OPINION:
Neoconservative gospel maintains that “moderate” disciples of the Founding Fathers can be discovered in trouble spots throughout the world and that they will pioneer peaceful democratic dispensations if the United States would only jump-start the process with military or economic support.
That delusion qualifies neoconservatives for honorary membership in the Flat Earth Society. Further, the endless U.S. interventions championed by neoconservatives under the banner of boosting “moderates” create power vacuums and monsters like the Islamic State that diminish the prospects for peace and heighten danger to the American people.
We can no longer afford their dangerous foreign-policy delusions.
Samuel Shenton, the Flat Earth Society’s organizing secretary, refuted satellite pictures of a spherical Earth by harrumphing: “It’s easy to see how a photograph like that could fool the untrained eye.”
Neoconservatives similarly resist accepting that there are no “moderate” celebrants of the U.S. Declaration of Independence or Constitution in strife-torn countries. Their arguments urging U.S. interventions in Syria, Libya, Afghanistan and Iraq are exemplary.
They shriek for President Obama to provide military assistance to alleged “moderate” alter egos of George Washington, John Adams and Thomas Jefferson fighting against Syrian President Bashar Assad.

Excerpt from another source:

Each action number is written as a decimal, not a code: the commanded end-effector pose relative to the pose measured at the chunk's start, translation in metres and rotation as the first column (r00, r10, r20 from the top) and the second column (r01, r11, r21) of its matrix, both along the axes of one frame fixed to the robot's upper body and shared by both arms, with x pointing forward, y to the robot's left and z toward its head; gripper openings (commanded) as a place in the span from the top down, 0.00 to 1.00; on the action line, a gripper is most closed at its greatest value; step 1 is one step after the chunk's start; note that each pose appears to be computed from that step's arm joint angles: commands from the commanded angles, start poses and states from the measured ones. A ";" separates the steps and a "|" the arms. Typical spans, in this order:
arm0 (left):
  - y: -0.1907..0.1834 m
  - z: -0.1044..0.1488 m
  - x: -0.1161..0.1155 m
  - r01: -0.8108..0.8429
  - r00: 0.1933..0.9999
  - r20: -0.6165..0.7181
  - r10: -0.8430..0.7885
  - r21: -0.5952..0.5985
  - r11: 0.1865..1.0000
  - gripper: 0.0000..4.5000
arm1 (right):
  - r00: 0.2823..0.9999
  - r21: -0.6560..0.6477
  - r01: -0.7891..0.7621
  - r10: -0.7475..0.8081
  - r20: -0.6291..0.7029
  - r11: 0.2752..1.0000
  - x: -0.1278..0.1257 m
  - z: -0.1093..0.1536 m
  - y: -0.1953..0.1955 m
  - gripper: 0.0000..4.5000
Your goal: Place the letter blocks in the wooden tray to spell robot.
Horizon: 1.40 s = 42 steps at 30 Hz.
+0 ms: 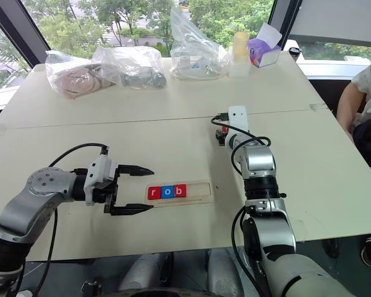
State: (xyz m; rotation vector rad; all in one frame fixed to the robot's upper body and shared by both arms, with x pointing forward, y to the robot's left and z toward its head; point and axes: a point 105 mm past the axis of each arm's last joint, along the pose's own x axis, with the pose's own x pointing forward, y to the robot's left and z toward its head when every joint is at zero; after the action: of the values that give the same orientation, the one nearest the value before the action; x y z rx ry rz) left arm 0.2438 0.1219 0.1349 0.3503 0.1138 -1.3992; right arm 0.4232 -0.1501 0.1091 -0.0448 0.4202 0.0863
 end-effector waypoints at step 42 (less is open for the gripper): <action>-0.011 0.002 0.006 0.060 0.997 0.040 -0.060 -0.002 0.998 0.00 | 0.696 -0.367 -0.708 0.684 -0.217 0.604 -0.151 0.043 -0.035 0.00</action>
State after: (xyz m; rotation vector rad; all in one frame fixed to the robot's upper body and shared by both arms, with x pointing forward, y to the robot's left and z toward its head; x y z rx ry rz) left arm 0.2483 0.1135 0.1292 0.3542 0.1126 -1.4470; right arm 0.2701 -0.1894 0.1525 -0.5362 0.5191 0.6564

They insinuate that these imaginary Syrian democrats deserve U.S. support because they will erect a new dispensation featuring the rule of law, checks and balances, a separation of mosque and state, due process, and a peace treaty with Israel. They further hint that if Mr. Obama had earlier armed these alleged disciples of America’s Founding Fathers, 200,000 Syrian deaths would have been avoided, the Islamic State would have been stillborn, and the disciples would have won the Nobel Peace Prize.

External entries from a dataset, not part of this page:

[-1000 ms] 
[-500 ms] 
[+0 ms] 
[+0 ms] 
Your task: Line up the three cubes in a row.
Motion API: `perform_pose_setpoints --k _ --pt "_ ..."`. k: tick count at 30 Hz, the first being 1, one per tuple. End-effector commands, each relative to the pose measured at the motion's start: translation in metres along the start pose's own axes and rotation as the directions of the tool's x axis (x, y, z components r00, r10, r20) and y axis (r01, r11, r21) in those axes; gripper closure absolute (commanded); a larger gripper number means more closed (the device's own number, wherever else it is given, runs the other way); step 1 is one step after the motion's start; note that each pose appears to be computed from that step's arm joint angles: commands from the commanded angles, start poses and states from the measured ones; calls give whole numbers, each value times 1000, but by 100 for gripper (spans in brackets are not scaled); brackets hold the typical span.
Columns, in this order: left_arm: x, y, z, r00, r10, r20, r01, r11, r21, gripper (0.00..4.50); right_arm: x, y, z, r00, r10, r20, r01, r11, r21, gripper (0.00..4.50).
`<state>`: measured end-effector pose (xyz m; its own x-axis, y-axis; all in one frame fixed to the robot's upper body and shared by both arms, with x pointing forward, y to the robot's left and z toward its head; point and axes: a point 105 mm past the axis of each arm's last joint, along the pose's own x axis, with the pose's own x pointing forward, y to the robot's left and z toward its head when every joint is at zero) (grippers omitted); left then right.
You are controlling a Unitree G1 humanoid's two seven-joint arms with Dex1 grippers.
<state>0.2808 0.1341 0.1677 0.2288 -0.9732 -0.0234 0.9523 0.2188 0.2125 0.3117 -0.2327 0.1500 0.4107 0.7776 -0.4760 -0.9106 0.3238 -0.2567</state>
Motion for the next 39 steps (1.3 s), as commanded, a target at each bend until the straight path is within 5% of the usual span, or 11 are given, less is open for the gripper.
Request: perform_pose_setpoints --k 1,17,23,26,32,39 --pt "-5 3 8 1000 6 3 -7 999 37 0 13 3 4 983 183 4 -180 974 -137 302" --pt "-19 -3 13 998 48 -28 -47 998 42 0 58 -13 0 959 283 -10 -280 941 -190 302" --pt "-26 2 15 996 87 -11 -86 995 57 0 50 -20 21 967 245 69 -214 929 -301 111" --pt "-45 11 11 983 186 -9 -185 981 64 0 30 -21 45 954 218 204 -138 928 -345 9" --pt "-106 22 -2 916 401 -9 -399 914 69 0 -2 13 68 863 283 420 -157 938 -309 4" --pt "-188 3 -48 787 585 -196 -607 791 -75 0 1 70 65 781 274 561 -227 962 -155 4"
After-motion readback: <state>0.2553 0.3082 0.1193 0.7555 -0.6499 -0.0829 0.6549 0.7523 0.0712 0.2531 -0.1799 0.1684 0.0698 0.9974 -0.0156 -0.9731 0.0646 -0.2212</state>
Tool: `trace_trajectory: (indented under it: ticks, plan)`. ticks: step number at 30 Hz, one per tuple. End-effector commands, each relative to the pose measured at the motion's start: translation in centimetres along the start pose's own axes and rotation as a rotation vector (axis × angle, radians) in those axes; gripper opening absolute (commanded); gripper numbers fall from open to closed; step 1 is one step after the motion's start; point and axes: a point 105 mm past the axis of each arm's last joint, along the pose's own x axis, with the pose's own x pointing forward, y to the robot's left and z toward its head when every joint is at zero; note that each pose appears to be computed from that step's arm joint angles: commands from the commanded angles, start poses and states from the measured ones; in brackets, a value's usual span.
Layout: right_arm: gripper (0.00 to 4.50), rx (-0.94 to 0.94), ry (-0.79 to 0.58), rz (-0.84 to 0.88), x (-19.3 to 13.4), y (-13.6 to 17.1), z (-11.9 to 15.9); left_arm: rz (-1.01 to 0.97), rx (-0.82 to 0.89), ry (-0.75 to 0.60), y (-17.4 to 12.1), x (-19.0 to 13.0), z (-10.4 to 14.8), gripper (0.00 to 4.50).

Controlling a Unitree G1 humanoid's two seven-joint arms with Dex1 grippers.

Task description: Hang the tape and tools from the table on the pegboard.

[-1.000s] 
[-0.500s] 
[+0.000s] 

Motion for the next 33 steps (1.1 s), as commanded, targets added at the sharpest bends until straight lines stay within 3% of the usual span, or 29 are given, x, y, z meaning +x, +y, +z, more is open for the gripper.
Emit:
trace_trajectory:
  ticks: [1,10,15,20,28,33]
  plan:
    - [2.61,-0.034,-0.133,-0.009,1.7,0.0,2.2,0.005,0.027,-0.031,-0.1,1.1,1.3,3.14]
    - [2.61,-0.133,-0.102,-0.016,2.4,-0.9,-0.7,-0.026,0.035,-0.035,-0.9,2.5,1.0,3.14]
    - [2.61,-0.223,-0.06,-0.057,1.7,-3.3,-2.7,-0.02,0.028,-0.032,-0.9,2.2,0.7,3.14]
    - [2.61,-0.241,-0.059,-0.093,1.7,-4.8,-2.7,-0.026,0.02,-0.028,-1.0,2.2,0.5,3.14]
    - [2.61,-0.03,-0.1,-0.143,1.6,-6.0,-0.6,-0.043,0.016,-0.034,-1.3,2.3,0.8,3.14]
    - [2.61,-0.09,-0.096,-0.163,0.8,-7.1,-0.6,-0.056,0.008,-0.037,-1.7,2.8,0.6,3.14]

These assertions are predictable neocon delusions. Syria was carved from the ruins of the Ottoman Empire with artificial boundaries inviting sectarian animosities to accommodate the French desire for a puppet king. Neither Syria nor its political culture has ever paid homage to the liberty enshrined in the American Declaration of Independence or Constitution.
Great Britain needed six centuries after the Magna Carta in 1215 to attain fully representative government and the rule of law. Syria is not yet composed its Magna Carta. It will need at least 1,000 years to develop anything resembling democracy.

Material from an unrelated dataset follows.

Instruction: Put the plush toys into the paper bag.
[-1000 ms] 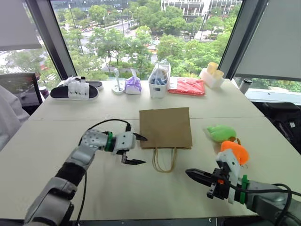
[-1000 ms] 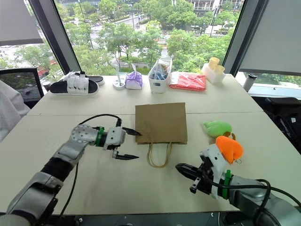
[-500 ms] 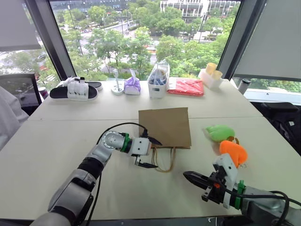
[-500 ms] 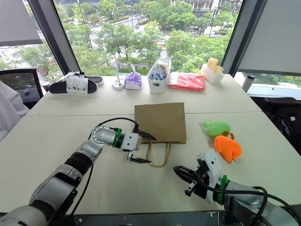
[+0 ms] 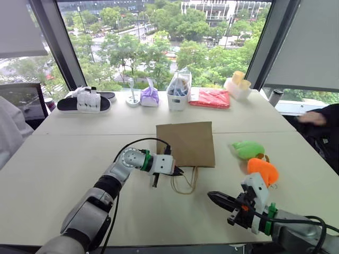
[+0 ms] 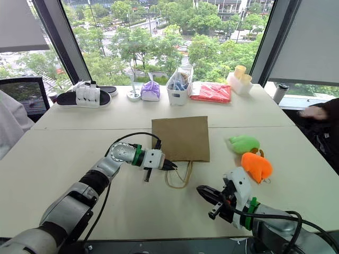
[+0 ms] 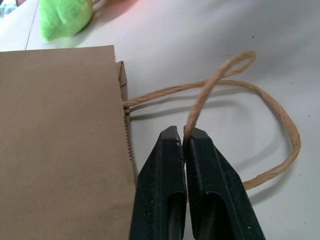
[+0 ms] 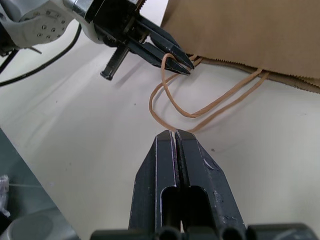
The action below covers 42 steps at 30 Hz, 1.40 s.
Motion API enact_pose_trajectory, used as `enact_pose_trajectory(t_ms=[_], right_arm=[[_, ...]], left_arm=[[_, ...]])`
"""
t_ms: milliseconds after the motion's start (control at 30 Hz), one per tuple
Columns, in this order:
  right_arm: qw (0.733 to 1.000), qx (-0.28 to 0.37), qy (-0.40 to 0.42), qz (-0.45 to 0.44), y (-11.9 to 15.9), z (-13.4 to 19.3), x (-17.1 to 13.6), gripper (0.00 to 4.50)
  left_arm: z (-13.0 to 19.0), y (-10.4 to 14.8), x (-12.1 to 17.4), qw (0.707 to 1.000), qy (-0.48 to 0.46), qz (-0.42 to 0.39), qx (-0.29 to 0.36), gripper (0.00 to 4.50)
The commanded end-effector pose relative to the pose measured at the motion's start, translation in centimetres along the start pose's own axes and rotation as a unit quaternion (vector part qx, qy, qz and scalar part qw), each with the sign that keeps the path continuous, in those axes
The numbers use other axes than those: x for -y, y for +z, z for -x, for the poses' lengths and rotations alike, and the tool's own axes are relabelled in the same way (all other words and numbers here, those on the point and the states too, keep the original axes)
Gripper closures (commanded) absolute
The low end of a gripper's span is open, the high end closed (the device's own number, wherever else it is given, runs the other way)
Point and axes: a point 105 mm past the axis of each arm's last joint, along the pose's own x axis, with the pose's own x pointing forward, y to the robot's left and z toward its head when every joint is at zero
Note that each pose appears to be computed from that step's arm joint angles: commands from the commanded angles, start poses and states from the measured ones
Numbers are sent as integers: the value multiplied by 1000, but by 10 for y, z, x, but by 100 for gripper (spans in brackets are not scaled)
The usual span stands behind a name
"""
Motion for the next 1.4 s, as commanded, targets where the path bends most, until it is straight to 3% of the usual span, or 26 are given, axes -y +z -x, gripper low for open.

Neocon delusions about “moderates” fueled Mr. Obama’s war against Libya to overthrow Col. Moammar Gadhafi in the expectation of installing Libyan disciples of the Founding Fathers. Gadhafi was ousted and killed, but no moderates appeared, and none could be summoned into being. Instead, violence spiraled, tribal and sectarian militias multiplied, our ambassador was killed in Benghazi, all U.S. Embassy personnel departed, and Gadhafi’s weapons were scattered throughout the Middle East.
Neocon gospel also insisted that “moderate” disciples of the Founding Fathers could be discovered in post-September 11 Afghanistan to establish popular self-government, emancipate women, and defeat the Taliban and al Qaeda. However, Afghanistan’s culture is barely a notch above a state of nature. It features ethnic, tribal and religious animosities, the subjugation of women, and rigid hierarchies. Equality under the law, due process and a separation of powers are alien concepts. After 13 years of U.S. occupation and tutelage, Afghanistan remains a failed state vulnerable to imminent takeover by the Taliban as soon as U.S. troops exit.
The neocons confidently asserted that “moderates” were present in Iraq to pioneer democracy and human rights throughout the Middle East after the U.S. invasion in 2003. As with Iraq’s weapons of mass destruction, though, there were no George Washingtons, James Madisons or adherents of the Enlightenment. There never have been. Indeed, the neocon-engineered war occasioned a grisly mix of religious, tribal and ethnic conflict in Iraq that resembles Libya’s inferno.
The Islamic State is the child of the havoc wreaked by neocons throughout the Middle East, North Africa and South Asia that has destroyed governments and convulsed cultures. The worst of the worst thrive in a power vacuum. When the Shah of Iran abdicated, Ayatollah Khomeini raced into the vacuum. The rise of the Taliban in Afghanistan coincided with the power vacuum created by the withdrawal of Soviet troops in 1989.
Having created the Islamic State monster, the neocons are now clamoring for war to kill their offspring. They wave the delusional prospect of a caliphate in the United States to justify endless conflict with no strategic objective. However, the Islamic State is far less a threat to Americans than the risk of death from a domestic homicide. The Islamic State threat will diminish if we cease seeking to manipulate every Muslim nation in the region through military means, employ covert action to foment internecine Muslim enmities, and collect intelligence abroad to avoid surprises at home.
Clear-headed thinking in foreign policy is too important to be left to neocons qualified for honorary membership in the Flat Earth Society.
Bruce Fein is a former associate deputy attorney general and general counsel of the Federal Communications Commission under President Reagan. He is author of “American Empire Before the Fall and Constitutional Peril: The Life and Death Struggle for Our Constitution and Democracy (Palgrave Macmillan, 2009).